JPMorgan Chase & Co., Deutsche Bank AG, Bank of America Corp. and Societe Generale SA will switch to a Saturday-Sunday weekend in the UAE, according to people familiar with matter, following the Gulf nation’s decision to change its workweek.
The banks will offer employees some flexibility on Fridays and haven’t so far hinted at any imminent relocations, people familiar with matter said. Dubai is the region’s main business and financial hub, though most international banks have staff in Saudi Arabia to cover Sundays.
Schools and the public sector in the UAE will move to a 4 1/2-day week in the new year, with a half day on Friday -- a holy day in Islam. While that will align the UAE with global economies, it will break ranks with other Arab Gulf nations that have a Sunday-Thursday working week.
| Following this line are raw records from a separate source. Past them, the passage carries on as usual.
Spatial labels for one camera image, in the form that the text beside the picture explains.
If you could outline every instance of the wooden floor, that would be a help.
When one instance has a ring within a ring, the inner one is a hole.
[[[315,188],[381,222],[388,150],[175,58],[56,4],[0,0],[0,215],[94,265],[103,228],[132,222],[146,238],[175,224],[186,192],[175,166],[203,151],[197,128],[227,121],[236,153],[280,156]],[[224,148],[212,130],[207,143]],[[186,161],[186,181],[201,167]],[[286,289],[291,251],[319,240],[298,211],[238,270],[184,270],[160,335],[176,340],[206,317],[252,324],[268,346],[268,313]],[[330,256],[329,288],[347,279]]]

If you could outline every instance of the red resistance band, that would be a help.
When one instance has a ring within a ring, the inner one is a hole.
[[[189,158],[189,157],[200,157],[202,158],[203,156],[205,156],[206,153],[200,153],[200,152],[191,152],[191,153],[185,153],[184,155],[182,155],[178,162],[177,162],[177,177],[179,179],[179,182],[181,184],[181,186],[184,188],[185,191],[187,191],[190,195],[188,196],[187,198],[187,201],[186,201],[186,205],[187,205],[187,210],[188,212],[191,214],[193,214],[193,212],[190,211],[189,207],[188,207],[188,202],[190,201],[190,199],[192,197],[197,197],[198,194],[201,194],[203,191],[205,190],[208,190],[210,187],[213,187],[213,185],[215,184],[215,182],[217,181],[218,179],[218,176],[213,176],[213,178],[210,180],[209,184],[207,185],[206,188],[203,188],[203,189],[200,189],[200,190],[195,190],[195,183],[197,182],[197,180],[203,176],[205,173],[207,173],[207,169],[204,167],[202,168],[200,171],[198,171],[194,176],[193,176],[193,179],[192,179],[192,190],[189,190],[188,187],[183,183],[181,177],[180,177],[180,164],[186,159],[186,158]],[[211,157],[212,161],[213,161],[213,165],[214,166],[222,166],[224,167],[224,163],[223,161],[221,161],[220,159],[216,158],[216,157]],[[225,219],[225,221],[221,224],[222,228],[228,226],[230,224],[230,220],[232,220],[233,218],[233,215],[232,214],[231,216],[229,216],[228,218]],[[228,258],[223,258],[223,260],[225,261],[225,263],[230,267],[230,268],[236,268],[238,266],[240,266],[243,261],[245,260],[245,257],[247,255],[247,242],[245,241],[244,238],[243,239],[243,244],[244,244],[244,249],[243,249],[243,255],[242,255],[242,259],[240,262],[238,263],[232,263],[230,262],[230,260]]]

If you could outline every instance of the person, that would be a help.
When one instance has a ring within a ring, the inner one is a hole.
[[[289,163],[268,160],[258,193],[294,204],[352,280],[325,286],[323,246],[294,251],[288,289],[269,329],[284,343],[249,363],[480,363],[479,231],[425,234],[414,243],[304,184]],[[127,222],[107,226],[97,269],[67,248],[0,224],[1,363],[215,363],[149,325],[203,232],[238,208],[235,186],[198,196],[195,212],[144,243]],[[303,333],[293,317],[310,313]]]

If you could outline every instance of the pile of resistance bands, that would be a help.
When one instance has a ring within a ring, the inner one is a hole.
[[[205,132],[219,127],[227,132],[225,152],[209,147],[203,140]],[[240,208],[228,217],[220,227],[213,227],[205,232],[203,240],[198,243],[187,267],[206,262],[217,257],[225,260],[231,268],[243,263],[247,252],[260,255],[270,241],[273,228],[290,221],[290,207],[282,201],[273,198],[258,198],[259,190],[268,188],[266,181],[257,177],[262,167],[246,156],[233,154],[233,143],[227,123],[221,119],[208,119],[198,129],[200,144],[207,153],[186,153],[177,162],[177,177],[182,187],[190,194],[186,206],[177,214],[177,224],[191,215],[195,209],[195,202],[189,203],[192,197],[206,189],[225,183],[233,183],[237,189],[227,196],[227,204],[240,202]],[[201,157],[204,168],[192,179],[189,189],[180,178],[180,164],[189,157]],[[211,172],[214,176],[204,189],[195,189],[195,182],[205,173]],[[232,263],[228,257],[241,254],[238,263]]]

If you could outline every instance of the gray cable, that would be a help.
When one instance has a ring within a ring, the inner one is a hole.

The UAE hasn’t said whether the private sector would have to adopt the new week, with the door being left open for companies to decide how to allocate resources. This could set firms up for a potentially tricky juggle between regional and global markets at a time when working practices worldwide have been transformed by the coronavirus pandemic.
A BofA memo said the bank welcomed the new workweek as it aligns the country with major economies. Employees requiring flexibility on Friday can discuss schedules with managers, according to a person who has seen the internal document.
JPMorgan will adopt the new working week starting Jan. 3, a spokesman said in response to a query from Bloomberg News. The U.S. bank will also allow an extended prayer break on Friday and other requirements on an individual basis.
At Deutsche Bank, employees who work on Sundays will be granted flexibility on Fridays, a person familiar with matter said. The shift is unlikely to have a major impact on SocGen, which doesn’t have trading desks in Dubai or Riyadh, according to two people who have seen a memo from the bank.
BofA and SocGen weren’t immediately available for comment. Deutsche Bank declined to comment.